ABSTRACT

Hans Eysenck has done more than anyone to promote the necessity for those interested in behaviour to take a serious interest in genetics. He has railed against the concept of the ‘typical individual’, arguing cogently that the best way to understand mechanisms is to study differences. This has long been recognized by geneticists. Thus, when Beadle and Ephrussi (1937) wished to understand the physiology of eye colour determination in Drosophila, they started with mutant individuals having eye colours different from normal (or ‘wild type’).
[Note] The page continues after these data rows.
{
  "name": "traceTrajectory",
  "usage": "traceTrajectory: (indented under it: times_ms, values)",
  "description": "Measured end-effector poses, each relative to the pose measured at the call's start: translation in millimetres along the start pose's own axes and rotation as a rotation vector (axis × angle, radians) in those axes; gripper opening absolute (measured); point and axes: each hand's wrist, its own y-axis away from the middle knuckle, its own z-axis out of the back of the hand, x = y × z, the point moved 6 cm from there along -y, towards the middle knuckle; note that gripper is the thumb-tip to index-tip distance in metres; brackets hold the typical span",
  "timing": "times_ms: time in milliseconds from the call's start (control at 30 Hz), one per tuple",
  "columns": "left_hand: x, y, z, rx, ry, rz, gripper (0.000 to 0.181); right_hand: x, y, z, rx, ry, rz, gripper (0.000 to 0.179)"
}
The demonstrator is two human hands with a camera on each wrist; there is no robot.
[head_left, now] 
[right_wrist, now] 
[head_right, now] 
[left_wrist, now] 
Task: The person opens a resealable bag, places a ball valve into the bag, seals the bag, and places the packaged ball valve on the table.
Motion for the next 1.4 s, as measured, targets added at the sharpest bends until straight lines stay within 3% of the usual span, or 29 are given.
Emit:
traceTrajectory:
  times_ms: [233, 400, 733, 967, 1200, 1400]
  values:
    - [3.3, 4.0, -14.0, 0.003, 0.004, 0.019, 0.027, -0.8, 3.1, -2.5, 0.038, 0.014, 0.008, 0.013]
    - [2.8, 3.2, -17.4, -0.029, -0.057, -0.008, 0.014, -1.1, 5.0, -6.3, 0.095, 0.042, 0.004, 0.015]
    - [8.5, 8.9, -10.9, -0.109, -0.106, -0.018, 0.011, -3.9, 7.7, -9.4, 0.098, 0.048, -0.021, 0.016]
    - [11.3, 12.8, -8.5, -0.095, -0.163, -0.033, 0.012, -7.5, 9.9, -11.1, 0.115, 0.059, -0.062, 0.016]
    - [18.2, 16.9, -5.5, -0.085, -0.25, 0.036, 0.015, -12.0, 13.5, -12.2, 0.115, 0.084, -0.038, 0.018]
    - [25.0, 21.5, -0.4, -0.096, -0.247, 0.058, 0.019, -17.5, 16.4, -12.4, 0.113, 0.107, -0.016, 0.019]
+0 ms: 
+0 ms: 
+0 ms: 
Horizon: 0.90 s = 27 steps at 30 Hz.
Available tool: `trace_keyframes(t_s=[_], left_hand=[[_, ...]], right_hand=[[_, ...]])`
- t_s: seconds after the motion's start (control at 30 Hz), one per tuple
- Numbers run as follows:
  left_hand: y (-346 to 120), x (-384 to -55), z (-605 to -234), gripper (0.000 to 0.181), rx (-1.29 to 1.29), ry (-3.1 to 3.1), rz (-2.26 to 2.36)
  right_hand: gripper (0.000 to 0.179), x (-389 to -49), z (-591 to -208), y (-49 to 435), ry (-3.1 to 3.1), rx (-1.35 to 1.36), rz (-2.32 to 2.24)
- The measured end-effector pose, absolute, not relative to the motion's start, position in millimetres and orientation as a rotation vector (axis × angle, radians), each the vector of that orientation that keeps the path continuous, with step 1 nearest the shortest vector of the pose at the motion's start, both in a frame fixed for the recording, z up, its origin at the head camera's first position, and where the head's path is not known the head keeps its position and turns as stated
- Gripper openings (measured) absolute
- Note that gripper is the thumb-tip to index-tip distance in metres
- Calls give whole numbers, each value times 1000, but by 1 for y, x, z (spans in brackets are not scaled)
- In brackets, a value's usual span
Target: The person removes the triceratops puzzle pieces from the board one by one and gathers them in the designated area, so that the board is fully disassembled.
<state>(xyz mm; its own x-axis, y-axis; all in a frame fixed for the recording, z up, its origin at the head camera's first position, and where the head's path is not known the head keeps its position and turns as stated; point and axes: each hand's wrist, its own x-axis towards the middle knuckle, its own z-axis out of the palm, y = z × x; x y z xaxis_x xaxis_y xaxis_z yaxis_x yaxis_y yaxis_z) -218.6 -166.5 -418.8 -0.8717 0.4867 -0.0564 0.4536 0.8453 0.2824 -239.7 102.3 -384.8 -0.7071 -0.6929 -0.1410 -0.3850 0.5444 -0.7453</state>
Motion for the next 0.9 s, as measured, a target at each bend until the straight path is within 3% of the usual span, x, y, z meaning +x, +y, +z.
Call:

By crossing them in various configurations they were able to deduce the biochemical pathways responsible for eye colour. They later applied this paradigm to a much wider array of metabolic processes in the bread mould Neurospora (Beadle and Tatum, 1941), and in a short time others applied it to bacteria and their viruses. To this paradigm, which is but an extension of Mendel’s experiments in his pea garden, can be attributed the scientific revolution which in only thirty years or so has revealed the structure of DNA, the mechanism of protein synthesis and now even the nucleotide sequences of genes responsible for major clinical disorders. Within two years or so, perhaps even by the time this book is published, we expect to know sequences for the genes responsible for Huntingdon’s chorea and Duchenne’s muscular dystrophy, an advance unimaginable even ten years ago.